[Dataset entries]
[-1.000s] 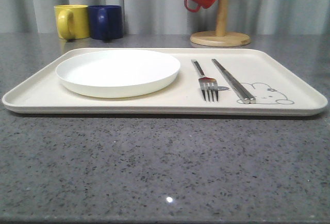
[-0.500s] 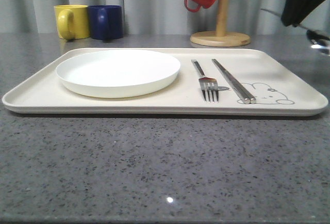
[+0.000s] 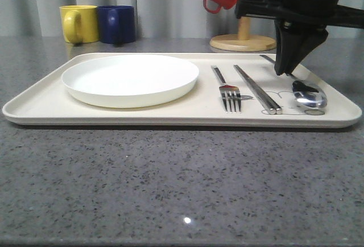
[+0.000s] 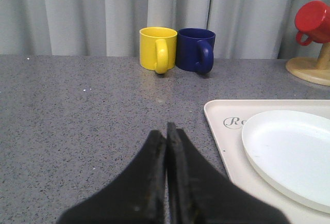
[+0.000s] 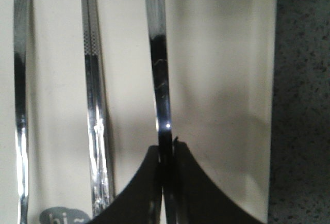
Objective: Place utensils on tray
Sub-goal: 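Lower the spoon onto the tray beside the chopsticks and release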
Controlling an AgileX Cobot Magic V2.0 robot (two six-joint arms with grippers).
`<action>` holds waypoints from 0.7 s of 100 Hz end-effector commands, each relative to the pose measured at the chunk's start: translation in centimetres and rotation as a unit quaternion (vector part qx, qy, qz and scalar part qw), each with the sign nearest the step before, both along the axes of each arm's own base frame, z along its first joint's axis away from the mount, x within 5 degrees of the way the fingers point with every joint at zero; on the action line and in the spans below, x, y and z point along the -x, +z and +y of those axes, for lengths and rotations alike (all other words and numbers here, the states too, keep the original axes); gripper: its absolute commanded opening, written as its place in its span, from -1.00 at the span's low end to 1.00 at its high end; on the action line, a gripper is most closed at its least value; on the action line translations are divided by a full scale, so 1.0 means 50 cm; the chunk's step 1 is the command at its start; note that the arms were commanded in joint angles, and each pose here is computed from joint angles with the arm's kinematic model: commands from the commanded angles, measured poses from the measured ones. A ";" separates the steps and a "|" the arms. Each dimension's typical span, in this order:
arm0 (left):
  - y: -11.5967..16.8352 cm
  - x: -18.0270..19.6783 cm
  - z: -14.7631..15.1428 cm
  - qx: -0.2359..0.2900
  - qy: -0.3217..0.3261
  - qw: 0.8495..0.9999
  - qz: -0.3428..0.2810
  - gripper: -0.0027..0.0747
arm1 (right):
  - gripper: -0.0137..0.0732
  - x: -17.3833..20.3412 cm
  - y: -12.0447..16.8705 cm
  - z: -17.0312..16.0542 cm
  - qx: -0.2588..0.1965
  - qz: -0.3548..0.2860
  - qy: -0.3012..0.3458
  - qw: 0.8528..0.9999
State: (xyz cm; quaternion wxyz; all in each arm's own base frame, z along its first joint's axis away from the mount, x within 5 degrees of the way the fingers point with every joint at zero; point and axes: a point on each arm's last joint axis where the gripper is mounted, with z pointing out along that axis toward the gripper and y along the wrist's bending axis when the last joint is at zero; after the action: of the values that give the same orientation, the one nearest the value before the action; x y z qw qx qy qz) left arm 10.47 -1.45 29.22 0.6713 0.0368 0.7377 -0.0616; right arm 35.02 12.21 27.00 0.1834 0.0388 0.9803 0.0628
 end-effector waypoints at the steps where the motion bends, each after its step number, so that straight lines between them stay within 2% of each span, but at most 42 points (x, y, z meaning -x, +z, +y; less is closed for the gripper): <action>1: 0.033 -0.001 0.006 0.013 0.017 0.999 -0.049 -0.98 | -0.81 -0.006 0.038 -0.002 -0.008 -0.042 -0.002 0.999; 10: 0.033 -0.001 0.006 0.013 0.017 0.999 -0.049 -0.98 | -0.79 -0.009 0.027 0.000 -0.007 -0.033 -0.003 0.999; 17: 0.033 -0.001 0.006 0.013 0.017 0.999 -0.049 -0.98 | -0.70 -0.009 0.026 0.000 -0.007 -0.032 -0.003 0.999; 43: 0.033 -0.001 0.006 0.013 0.017 0.999 -0.049 -0.98 | -0.06 -0.009 0.026 0.000 -0.007 -0.032 -0.003 0.999; 55: 0.033 -0.001 0.006 0.013 0.017 0.999 -0.049 -0.98 | -0.01 -0.006 0.036 -0.001 -0.009 -0.041 -0.002 0.999; 70: 0.033 -0.001 0.006 0.013 0.017 0.999 -0.049 -0.98 | -0.01 0.010 0.079 -0.010 -0.006 -0.077 0.010 0.997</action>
State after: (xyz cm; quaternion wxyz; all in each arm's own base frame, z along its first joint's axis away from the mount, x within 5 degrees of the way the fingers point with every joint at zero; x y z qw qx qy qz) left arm 10.47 -1.45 29.22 0.6713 0.0368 0.7377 -0.0616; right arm 35.25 12.26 26.64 0.1820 0.0408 0.9806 0.0608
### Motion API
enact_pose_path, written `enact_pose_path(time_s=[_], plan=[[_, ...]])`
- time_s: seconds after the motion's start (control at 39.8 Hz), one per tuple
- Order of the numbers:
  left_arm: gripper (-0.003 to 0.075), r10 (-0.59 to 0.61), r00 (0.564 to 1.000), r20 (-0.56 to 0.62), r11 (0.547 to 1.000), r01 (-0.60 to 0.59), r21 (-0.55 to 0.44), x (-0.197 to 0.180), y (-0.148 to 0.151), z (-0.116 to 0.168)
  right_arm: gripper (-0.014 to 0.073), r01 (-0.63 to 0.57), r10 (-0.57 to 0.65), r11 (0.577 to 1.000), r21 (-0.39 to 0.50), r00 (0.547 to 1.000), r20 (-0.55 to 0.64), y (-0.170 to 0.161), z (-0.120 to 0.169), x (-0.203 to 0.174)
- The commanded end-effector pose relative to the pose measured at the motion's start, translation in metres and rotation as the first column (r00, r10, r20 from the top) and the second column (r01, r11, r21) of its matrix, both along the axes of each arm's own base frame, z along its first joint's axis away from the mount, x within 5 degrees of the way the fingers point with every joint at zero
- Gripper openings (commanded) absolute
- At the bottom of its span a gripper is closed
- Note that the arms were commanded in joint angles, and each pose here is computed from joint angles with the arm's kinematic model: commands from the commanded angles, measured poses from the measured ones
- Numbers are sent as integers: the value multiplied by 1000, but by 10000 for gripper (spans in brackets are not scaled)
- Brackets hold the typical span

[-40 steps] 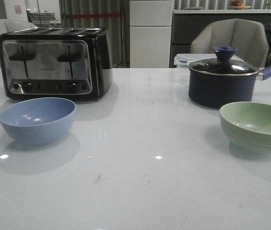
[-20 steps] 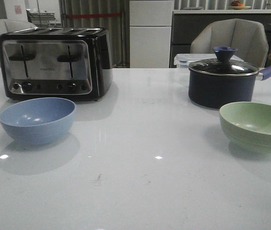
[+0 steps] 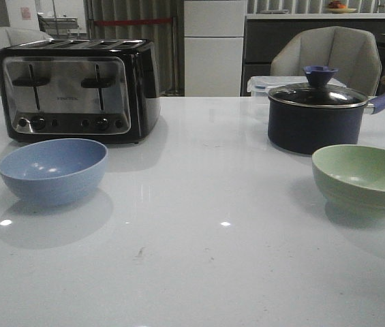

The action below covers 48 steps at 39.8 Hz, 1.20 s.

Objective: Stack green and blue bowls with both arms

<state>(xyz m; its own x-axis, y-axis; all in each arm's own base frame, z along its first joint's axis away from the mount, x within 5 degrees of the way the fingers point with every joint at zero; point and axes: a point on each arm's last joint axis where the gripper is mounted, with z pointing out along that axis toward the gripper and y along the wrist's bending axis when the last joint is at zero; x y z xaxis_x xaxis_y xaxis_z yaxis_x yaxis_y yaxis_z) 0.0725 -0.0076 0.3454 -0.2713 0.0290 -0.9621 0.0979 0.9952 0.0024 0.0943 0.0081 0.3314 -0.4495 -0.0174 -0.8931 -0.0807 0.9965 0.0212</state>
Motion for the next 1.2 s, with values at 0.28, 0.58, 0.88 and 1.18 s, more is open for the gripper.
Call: enact_pose_path(time_s=[0.28, 0.58, 0.88, 1.18], plan=[[98, -2, 995, -98, 1000, 1, -9, 33, -3, -17, 32, -2, 1, 1000, -5, 974, -227, 3, -19, 45], [198, -1, 990, -143, 1000, 0, -6, 44, -4, -23, 236, -3, -1, 1000, -10, 942, -337, 4, -37, 67], [571, 0, 985, -175, 1000, 0, 0, 54, -4, -27, 522, 44, -38, 999, 8, 938, -345, 1, -43, 90], [521, -60, 984, -167, 998, 61, -1, 57, -12, -27, 523, 195, -155, 980, 44, 879, -450, -28, -40, 141]])
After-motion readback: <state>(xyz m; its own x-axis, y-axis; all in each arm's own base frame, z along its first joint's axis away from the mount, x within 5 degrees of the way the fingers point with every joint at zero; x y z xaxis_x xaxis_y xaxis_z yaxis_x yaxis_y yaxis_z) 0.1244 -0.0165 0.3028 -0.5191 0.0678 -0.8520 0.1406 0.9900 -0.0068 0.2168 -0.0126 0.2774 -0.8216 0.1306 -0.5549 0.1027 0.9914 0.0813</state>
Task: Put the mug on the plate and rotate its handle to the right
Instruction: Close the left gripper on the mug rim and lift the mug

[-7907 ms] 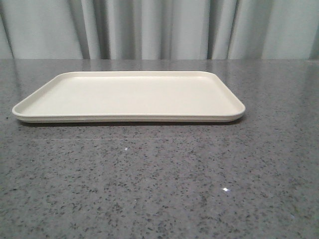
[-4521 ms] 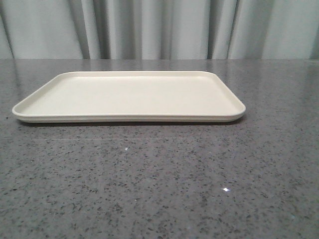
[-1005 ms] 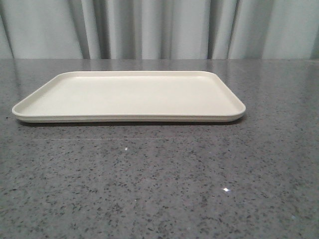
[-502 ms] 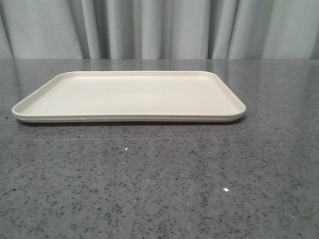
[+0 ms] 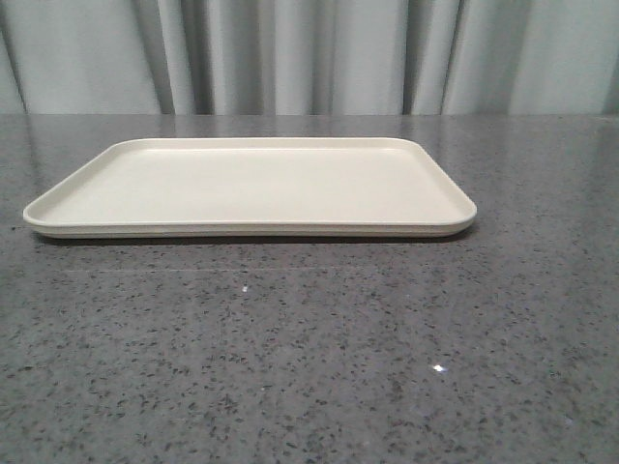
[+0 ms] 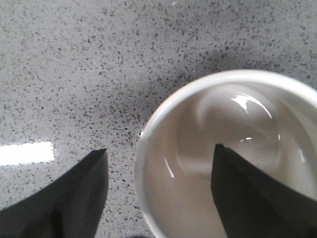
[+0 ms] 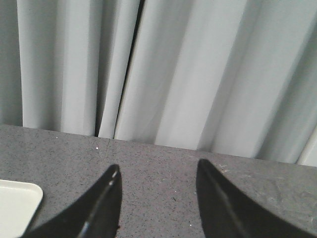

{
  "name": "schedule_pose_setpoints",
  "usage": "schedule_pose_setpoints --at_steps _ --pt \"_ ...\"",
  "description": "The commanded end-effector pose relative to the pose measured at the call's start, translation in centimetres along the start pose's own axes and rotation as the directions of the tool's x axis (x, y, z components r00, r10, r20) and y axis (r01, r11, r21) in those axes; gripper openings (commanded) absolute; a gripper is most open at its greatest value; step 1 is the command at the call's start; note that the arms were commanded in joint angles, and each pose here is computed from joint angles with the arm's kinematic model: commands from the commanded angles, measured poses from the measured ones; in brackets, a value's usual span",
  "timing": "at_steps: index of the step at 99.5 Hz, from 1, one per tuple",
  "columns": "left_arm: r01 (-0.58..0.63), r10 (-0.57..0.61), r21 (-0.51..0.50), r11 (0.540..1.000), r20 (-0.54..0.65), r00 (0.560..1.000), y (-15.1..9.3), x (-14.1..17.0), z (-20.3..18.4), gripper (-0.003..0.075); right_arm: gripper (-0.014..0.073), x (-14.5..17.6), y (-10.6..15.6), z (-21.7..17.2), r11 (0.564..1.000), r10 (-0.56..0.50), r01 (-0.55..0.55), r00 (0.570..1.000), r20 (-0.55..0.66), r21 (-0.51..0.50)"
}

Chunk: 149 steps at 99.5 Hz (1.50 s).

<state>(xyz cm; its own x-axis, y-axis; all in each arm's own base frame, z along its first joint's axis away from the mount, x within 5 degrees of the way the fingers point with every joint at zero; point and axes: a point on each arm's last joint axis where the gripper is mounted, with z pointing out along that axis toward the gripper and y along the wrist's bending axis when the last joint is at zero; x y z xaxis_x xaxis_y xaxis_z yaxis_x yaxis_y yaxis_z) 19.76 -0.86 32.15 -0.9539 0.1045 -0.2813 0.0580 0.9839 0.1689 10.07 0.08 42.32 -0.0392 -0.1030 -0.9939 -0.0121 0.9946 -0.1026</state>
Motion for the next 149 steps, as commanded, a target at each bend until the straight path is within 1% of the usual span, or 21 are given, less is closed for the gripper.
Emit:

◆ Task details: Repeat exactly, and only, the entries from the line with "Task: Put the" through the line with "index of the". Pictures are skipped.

◆ Completed exercise:
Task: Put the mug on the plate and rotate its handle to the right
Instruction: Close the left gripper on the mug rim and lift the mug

[-7907 ms] 
[-4521 ms] 
[-1005 ms] 
[-502 ms] 
[+0 ms] 
[+0 ms] 
[+0 ms] 

{
  "name": "schedule_pose_setpoints",
  "usage": "schedule_pose_setpoints --at_steps _ --pt \"_ ...\"",
  "description": "The commanded end-effector pose relative to the pose measured at the call's start, translation in centimetres along the start pose's own axes and rotation as the directions of the tool's x axis (x, y, z components r00, r10, r20) and y axis (r01, r11, r21) in those axes; gripper openings (commanded) absolute; a gripper is most open at its greatest value; step 1 is the command at the call's start; note that the arms were commanded in joint angles, and each pose here is computed from joint angles with the arm's kinematic model: commands from the commanded angles, measured poses from the measured ones; in brackets, a value's usual span",
  "timing": "at_steps: index of the step at 99.5 Hz, from 1, one per tuple",

This exercise is now finished, and nothing remains to add.